Unlike invasive aspergillosis, the prognosis and outcome of hematologic malignancy patients who develop invasive mucormycosis have not significantly improved over the past decade as a majority of patients who develop the infection still die 12 weeks after diagnosis.

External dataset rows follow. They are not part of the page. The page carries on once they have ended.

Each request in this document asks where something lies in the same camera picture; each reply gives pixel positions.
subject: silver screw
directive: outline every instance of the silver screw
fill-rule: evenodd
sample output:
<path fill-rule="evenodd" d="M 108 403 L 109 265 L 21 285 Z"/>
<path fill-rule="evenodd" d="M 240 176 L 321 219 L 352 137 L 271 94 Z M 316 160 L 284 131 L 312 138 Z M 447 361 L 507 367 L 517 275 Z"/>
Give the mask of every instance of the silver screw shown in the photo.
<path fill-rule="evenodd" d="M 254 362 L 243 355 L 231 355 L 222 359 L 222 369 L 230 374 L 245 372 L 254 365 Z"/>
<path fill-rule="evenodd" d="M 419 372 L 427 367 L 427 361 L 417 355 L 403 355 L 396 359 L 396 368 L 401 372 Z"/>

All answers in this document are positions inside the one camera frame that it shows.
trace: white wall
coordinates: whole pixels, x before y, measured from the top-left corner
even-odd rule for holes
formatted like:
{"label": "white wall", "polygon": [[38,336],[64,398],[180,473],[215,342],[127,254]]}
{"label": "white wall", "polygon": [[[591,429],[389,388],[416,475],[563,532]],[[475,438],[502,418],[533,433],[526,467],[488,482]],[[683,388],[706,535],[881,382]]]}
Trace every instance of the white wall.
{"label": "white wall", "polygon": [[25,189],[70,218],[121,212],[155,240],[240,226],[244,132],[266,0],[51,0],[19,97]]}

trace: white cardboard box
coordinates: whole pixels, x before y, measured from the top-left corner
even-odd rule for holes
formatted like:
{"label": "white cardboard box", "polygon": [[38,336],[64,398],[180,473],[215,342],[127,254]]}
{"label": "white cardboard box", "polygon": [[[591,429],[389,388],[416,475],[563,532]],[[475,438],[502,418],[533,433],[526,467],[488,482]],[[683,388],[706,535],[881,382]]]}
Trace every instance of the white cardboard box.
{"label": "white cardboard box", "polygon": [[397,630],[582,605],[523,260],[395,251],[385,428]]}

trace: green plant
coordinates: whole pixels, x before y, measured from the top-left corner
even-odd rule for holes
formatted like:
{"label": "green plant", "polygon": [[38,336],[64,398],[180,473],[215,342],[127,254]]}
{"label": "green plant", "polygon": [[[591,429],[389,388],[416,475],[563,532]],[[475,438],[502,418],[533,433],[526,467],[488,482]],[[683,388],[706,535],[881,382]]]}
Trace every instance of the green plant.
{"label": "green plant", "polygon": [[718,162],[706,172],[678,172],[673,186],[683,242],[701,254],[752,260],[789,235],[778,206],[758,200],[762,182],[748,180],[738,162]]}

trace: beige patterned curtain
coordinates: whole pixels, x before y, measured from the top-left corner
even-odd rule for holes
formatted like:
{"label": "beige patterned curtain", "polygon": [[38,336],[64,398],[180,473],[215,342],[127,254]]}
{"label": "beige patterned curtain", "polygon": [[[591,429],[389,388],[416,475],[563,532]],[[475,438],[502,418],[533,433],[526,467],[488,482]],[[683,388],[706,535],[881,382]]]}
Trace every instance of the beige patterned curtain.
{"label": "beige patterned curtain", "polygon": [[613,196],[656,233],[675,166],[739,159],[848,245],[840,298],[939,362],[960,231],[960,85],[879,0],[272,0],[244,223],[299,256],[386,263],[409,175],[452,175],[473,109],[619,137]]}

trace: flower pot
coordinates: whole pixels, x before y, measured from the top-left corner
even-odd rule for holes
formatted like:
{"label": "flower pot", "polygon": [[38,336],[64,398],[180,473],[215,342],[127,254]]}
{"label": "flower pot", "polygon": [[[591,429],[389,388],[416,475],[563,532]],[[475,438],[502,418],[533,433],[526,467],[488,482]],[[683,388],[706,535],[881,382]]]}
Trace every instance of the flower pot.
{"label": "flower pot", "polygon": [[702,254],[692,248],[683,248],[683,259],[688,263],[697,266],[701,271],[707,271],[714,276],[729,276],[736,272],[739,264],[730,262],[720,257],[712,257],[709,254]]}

However, early recognition and treatment of invasive mucormycosis syndromes, as well as individualized approaches to treatment and secondary prophylaxis, could improve the odds of survival, even in the most persistently immunosuppressed patient receiving chemotherapy and/or of stem cell transplantation. Herein, we describe the subtle clinical and radiographic clues that should alert the hematologist to the possibility of mucormycosis, and aggressive and timely treatment approaches that may limit the spread of infection before it becomes fatal. Hematology patients with this opportunistic infection require integrated care across several disciplines and frequently highly individualized and complex sequence of decision-making. We also offer perspectives for the use of 2 antifungals, amphotericin B products and posaconazole, with activity against Mucorales. The availability of posaconazole in an oral formulation that can be administered safely for prolonged periods makes it an attractive agent for long-term primary and secondary prophylaxis. However, serum drug concentration monitoring may be required to minimize breakthrough infection or relapsing mucormycosis associated with inadequate blood concentrations.

摘要

与侵袭性曲霉病不同,过去十年间,血液恶性肿瘤患者发生侵袭性毛霉病的预后和结局并未显著改善,因为大多数发生感染的患者在诊断后 12 周仍会死亡。然而,早期识别和治疗侵袭性毛霉病综合征,以及针对治疗和二级预防的个体化方法,可能会提高生存几率,即使是在接受化疗和/或干细胞移植且持续存在免疫抑制的患者中也是如此。在此,我们描述了一些细微的临床和影像学线索,这些线索应引起血液科医生对毛霉病的可能性的警觉,并采取积极及时的治疗方法,以在感染变得致命之前限制其扩散。患有这种机会性感染的血液学患者需要多个学科的综合护理,并且经常需要高度个体化和复杂的决策序列。我们还提供了针对棘白菌素类药物(具有抗毛霉目活性的两性霉素 B 产品和泊沙康唑)的使用观点。泊沙康唑的口服制剂可安全地长期给药,因此成为长期一级和二级预防的有吸引力的药物。然而,为了最大限度地减少因血药浓度不足而导致的突破性感染或复发性毛霉病,可能需要进行血清药物浓度监测。